4.4. Introduction to the Experimental Setup and Our Laboratory Bearing Dataset

Bearing vibration data were collected on the bearing experimental bench in our laboratory to further verify the performance of the model in this paper. The structure of the experimental bench is shown in Figure 15. The rolling bearings used were SKF6007 deep groove ball bearings, and the failure types included inner ring fault (IF), rolling element fault (BF), outer ring fault (OF), while NF indicated the normal state. At the beginning of the experiment, the motor speed was set to 2000 r/min on the console, and the bearing vibration data were measured when the radial loading was 1000 N. The sampling frequency was set to 20 kHz. A total of 1000 samples were obtained for each fault condition, totaling 4000 samples, with a sample length of 3072, and the ratio of the training samples to the test samples was 8:2. The samples were migrated between different rotational speeds. Specifically, samples at 800 r/min, 1200 r/min, and 1200 r/min were used in the migration process. The four rotational speeds, 800 r/min, 1200 r/min, 1600 r/min, and 2000 r/min, correspond to the four working conditions of A2, B2, C2, and D2, respectively. One working condition was used as the source domain and the other as the target domain, and 12 migration experimental tasks were constructed. As shown in Table 7.

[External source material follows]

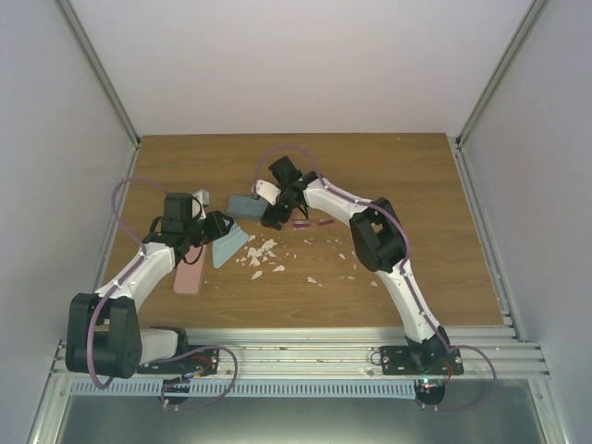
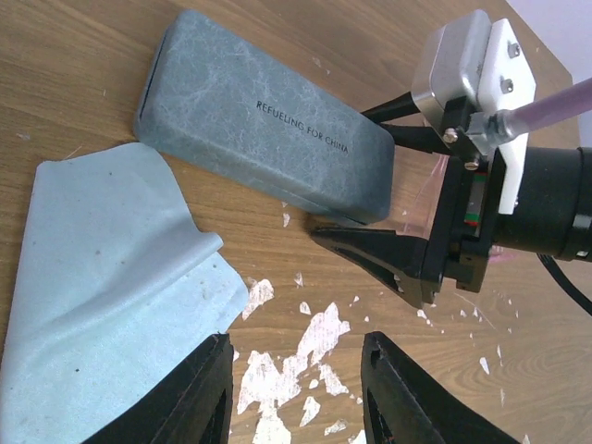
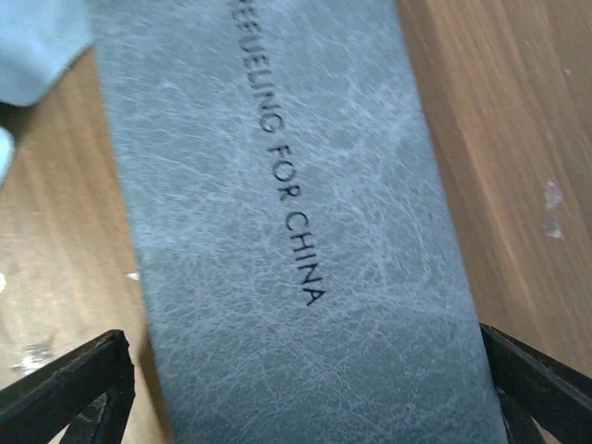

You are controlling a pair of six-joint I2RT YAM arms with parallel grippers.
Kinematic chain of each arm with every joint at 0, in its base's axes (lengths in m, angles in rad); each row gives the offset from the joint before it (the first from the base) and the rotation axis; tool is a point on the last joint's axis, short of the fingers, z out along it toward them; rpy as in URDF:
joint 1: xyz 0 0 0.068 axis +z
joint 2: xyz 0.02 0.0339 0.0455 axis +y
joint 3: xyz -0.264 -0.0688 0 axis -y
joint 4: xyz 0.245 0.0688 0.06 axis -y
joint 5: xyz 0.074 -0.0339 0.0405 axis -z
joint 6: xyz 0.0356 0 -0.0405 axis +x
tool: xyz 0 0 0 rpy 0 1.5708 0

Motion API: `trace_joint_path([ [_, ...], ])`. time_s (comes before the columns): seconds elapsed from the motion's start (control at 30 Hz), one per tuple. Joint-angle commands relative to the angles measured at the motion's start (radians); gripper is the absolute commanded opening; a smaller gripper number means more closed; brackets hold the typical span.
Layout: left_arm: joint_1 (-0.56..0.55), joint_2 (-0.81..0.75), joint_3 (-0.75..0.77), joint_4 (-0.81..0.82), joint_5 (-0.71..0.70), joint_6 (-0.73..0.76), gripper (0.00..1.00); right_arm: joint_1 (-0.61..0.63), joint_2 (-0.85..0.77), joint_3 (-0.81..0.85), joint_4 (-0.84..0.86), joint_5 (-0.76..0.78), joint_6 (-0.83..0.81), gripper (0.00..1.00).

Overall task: Organize the sunglasses
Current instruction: Pick up the sunglasses case from the center of the board.

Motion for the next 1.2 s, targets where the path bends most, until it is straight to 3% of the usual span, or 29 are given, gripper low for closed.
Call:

4.5. Experimental Results and Analysis

To validate the efficiency of the method in this research, based on the above experimental setup, the current domain adaptation methods commonly used in the field of intelligent fault diagnosis were compared and investigated. These methods included DANN, MMD, DSAN, and DC. To prevent random errors, the above method was tested multiple times for each migration task.

As shown in Table 8, the average diagnostic accuracy of DC, MMD, DANN, and DRSN is 91.55%, 84.21%, 92.81%, and 94.41%, respectively. The method presented in this paper aligns the marginal and conditional distributions of the source and target domains at the same time during the domain adaptation stage, performs dynamic weight adjustment, and achieves an average diagnostic accuracy of 98.58%, with the bearing fault diagnosis accuracy remaining higher than that of the other methods. The model presented in this paper can solve the problem of large differences in domain distribution and accurately identify fault types in the target domain, making it applicable to variable working conditions in industrial environments.

In order to show the classification effectiveness of the migration fault diagnosis model in the migration task, the migration diagnostic task was analyzed through the multiclassification confusion matrix and the loss-rate change graph. Taking the migration task A2 → B2 as an example, the confusion matrices of the model suggested in this paper, along with those of the DC, DANN, and DASN, are shown in Figure 16.

As shown in Figure 16, the classification accuracy of the model proposed in this paper reached 99.42%, which is significantly better than that of the other methods (91.15%, 92.67%, and 93.30%). The higher value of the main diagonal indicates more accurate classification results for each fault type. In addition, the proportion of misclassifications on the non-primary diagonal is significantly reduced, reflecting the strong adaptability of the model to distributional differences.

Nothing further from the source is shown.